• [Required work] If a line in the following entries holds the string "door", include it in the tally. State the total and nothing further.

(Dataset excerpts)

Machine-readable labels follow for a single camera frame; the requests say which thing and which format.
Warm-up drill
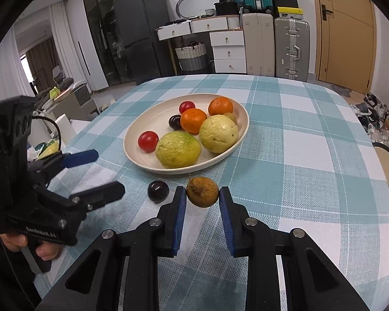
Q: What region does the yellow-green guava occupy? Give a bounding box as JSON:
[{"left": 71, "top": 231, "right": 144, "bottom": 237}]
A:
[{"left": 155, "top": 131, "right": 202, "bottom": 169}]

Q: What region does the black cable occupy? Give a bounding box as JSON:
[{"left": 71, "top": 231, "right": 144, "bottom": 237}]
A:
[{"left": 32, "top": 115, "right": 63, "bottom": 152}]

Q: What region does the teal checked tablecloth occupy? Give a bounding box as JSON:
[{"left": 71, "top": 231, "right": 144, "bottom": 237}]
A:
[{"left": 40, "top": 74, "right": 389, "bottom": 311}]

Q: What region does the black storage box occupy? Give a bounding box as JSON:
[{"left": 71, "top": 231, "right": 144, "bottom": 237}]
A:
[{"left": 214, "top": 2, "right": 239, "bottom": 16}]

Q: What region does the white curtain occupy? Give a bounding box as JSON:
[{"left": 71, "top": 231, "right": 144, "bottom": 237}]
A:
[{"left": 48, "top": 3, "right": 94, "bottom": 94}]

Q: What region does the woven laundry basket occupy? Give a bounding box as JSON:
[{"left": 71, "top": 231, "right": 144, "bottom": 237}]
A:
[{"left": 175, "top": 41, "right": 209, "bottom": 72}]

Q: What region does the white drawer dresser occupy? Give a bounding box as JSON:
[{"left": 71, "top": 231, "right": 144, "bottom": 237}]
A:
[{"left": 156, "top": 16, "right": 247, "bottom": 74}]

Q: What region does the oval white mirror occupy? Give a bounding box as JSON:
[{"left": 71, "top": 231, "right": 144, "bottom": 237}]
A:
[{"left": 176, "top": 0, "right": 219, "bottom": 18}]

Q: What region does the person's left hand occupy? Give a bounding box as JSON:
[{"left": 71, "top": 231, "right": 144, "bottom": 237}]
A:
[{"left": 0, "top": 232, "right": 61, "bottom": 262}]

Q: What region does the black and yellow shoe box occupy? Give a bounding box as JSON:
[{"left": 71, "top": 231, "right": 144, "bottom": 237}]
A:
[{"left": 275, "top": 6, "right": 303, "bottom": 20}]

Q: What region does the dark glass cabinet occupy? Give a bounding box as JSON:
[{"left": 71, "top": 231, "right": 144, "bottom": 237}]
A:
[{"left": 81, "top": 0, "right": 120, "bottom": 89}]

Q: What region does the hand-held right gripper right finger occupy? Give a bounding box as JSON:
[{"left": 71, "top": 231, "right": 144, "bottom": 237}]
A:
[{"left": 219, "top": 186, "right": 372, "bottom": 311}]

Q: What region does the pale yellow guava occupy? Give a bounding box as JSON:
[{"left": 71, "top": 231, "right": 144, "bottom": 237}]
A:
[{"left": 199, "top": 115, "right": 239, "bottom": 154}]

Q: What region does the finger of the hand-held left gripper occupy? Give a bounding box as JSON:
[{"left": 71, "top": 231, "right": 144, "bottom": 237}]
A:
[
  {"left": 27, "top": 149, "right": 99, "bottom": 173},
  {"left": 70, "top": 181, "right": 126, "bottom": 211}
]

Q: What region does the wooden door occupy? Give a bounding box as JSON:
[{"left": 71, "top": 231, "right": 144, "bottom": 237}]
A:
[{"left": 309, "top": 0, "right": 377, "bottom": 94}]

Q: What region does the round beige stool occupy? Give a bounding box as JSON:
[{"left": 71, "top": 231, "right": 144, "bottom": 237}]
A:
[{"left": 372, "top": 142, "right": 389, "bottom": 196}]

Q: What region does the orange mandarin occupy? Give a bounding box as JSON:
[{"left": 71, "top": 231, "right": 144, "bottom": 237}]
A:
[
  {"left": 208, "top": 97, "right": 234, "bottom": 116},
  {"left": 180, "top": 108, "right": 208, "bottom": 134}
]

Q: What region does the silver suitcase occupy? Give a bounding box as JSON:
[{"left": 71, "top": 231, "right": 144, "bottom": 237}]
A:
[{"left": 274, "top": 17, "right": 311, "bottom": 82}]

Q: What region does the dark grey refrigerator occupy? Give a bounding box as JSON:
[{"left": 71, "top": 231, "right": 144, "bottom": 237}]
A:
[{"left": 113, "top": 0, "right": 171, "bottom": 85}]

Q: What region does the white box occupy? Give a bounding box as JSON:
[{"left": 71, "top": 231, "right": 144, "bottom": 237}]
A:
[{"left": 53, "top": 114, "right": 78, "bottom": 143}]

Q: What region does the person's left forearm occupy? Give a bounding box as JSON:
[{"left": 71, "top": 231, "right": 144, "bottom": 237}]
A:
[{"left": 0, "top": 236, "right": 43, "bottom": 311}]

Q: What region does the loose sneakers pile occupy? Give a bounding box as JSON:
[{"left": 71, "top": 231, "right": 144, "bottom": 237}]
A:
[{"left": 350, "top": 92, "right": 389, "bottom": 150}]

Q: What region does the beige suitcase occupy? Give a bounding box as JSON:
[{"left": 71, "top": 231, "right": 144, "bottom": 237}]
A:
[{"left": 241, "top": 13, "right": 275, "bottom": 77}]

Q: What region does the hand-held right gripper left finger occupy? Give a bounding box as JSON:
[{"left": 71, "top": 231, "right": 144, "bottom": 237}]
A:
[{"left": 36, "top": 186, "right": 187, "bottom": 311}]

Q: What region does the cream round plate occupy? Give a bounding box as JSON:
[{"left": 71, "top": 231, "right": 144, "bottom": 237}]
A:
[{"left": 123, "top": 93, "right": 249, "bottom": 174}]

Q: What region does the black door handle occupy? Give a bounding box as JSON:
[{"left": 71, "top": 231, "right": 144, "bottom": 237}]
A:
[{"left": 321, "top": 4, "right": 334, "bottom": 24}]

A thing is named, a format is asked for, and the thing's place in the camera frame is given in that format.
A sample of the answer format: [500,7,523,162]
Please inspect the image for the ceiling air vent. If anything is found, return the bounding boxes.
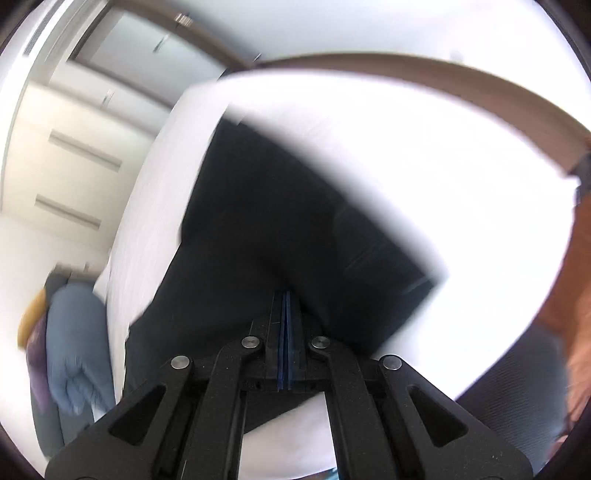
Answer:
[22,16,63,57]

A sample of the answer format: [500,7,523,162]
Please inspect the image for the purple pillow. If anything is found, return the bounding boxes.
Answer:
[25,318,52,412]

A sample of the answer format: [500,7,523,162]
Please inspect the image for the person's grey clothing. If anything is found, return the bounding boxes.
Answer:
[456,323,570,480]

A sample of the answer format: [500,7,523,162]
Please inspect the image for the blue rolled duvet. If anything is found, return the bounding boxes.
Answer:
[46,282,116,414]

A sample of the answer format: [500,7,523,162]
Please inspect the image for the black pants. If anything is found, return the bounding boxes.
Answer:
[121,115,448,435]

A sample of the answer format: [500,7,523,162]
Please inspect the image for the bed with white sheet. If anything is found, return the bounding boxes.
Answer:
[92,69,591,480]

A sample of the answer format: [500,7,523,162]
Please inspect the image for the yellow pillow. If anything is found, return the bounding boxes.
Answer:
[17,288,49,348]

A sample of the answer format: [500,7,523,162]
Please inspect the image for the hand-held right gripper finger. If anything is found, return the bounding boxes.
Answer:
[287,290,535,480]
[45,290,288,480]

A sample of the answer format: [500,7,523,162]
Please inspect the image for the cream wardrobe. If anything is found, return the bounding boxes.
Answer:
[0,60,172,254]

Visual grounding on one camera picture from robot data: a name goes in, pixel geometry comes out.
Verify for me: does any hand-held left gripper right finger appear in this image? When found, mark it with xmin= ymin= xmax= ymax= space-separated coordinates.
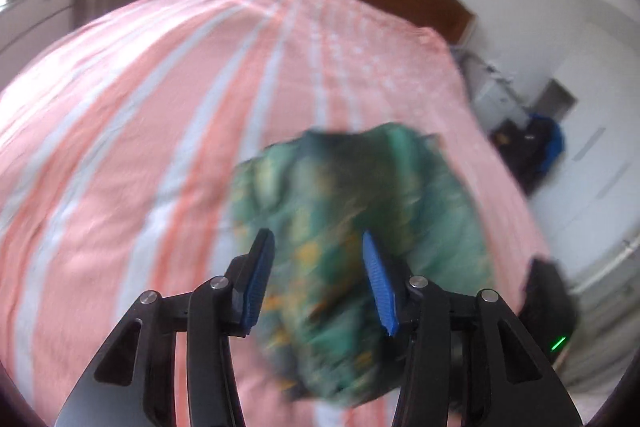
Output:
xmin=361 ymin=230 xmax=584 ymax=427

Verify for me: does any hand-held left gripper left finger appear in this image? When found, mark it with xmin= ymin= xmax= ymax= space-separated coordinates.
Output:
xmin=54 ymin=228 xmax=277 ymax=427

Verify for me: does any green printed jacket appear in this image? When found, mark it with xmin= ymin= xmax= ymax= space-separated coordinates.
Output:
xmin=227 ymin=123 xmax=496 ymax=408

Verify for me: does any black and blue bag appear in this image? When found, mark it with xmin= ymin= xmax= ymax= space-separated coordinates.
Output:
xmin=489 ymin=113 xmax=567 ymax=194

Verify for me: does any white wardrobe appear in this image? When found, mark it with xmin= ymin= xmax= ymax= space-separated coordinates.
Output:
xmin=530 ymin=0 xmax=640 ymax=279

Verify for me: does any pink striped bed sheet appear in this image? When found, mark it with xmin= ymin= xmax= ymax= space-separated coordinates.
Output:
xmin=0 ymin=0 xmax=557 ymax=427

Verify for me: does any white bedside cabinet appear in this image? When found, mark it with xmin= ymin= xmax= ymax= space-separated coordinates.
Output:
xmin=471 ymin=58 xmax=532 ymax=128

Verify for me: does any white dresser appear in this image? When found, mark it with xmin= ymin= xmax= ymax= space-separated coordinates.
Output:
xmin=0 ymin=0 xmax=83 ymax=75

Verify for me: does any white wall pipe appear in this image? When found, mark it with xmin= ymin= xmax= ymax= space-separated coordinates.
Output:
xmin=569 ymin=237 xmax=640 ymax=299

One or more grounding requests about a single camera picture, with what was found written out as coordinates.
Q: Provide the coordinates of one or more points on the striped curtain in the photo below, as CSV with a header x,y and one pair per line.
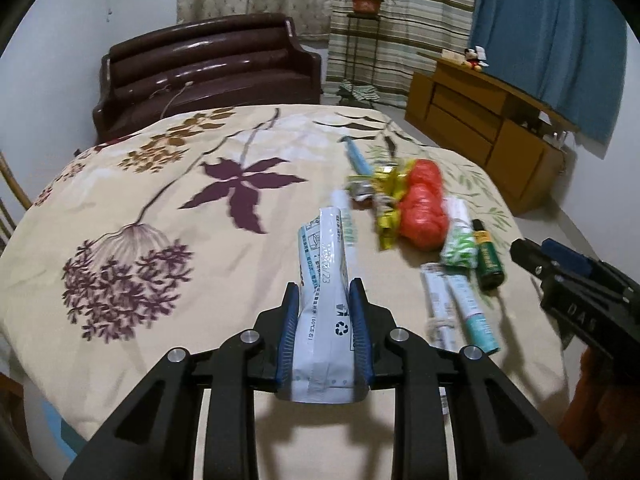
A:
x,y
415,25

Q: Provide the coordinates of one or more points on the wooden bamboo chair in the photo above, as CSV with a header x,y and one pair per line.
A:
x,y
10,195

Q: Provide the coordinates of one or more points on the dark green bottle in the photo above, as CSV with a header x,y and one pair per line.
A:
x,y
487,260

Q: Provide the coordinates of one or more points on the brown plush toy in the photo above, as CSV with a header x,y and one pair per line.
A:
x,y
605,410

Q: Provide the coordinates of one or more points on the crumpled silver wrapper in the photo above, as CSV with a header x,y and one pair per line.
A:
x,y
361,191

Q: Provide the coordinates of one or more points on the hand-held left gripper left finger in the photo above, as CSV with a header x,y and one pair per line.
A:
x,y
288,340

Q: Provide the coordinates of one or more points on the white plastic refill pouch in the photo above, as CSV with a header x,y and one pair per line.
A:
x,y
325,270

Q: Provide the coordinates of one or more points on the yellow foil wrapper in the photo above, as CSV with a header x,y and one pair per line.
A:
x,y
390,185

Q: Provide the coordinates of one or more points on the black metal plant stand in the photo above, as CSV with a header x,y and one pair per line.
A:
x,y
364,45

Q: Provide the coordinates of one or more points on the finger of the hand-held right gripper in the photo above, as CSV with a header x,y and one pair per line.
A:
x,y
530,256
565,255

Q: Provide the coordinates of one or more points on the brown leather sofa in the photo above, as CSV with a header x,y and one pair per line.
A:
x,y
210,60

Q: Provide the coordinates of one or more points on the mouse plush toy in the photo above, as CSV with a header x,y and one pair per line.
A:
x,y
473,60

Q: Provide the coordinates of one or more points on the wooden cabinet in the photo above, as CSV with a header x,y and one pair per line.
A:
x,y
475,120

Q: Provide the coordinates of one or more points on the green checked cloth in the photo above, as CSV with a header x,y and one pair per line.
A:
x,y
357,94

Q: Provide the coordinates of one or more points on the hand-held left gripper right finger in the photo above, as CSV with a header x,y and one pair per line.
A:
x,y
360,340

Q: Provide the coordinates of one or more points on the green white tissue packet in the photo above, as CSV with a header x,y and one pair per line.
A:
x,y
459,240

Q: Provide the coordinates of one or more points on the blue tube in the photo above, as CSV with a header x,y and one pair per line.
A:
x,y
357,156

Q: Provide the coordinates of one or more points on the small white box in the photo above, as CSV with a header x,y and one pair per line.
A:
x,y
452,56

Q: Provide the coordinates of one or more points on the floral beige tablecloth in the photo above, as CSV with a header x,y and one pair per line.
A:
x,y
175,270

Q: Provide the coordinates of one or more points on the white teal toothpaste tube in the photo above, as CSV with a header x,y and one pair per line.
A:
x,y
472,310

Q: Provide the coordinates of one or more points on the red plastic bag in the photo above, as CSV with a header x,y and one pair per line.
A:
x,y
422,205

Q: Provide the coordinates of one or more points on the blue curtain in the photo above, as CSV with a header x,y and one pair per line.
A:
x,y
550,35

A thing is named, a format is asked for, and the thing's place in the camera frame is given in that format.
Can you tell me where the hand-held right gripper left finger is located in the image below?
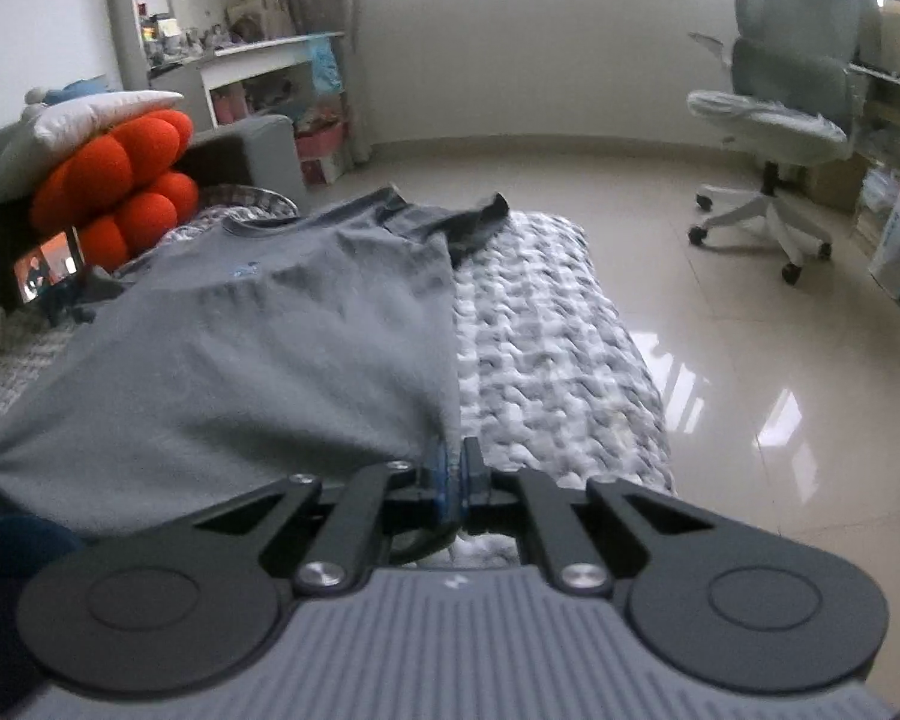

• [Answer to this exercise] 2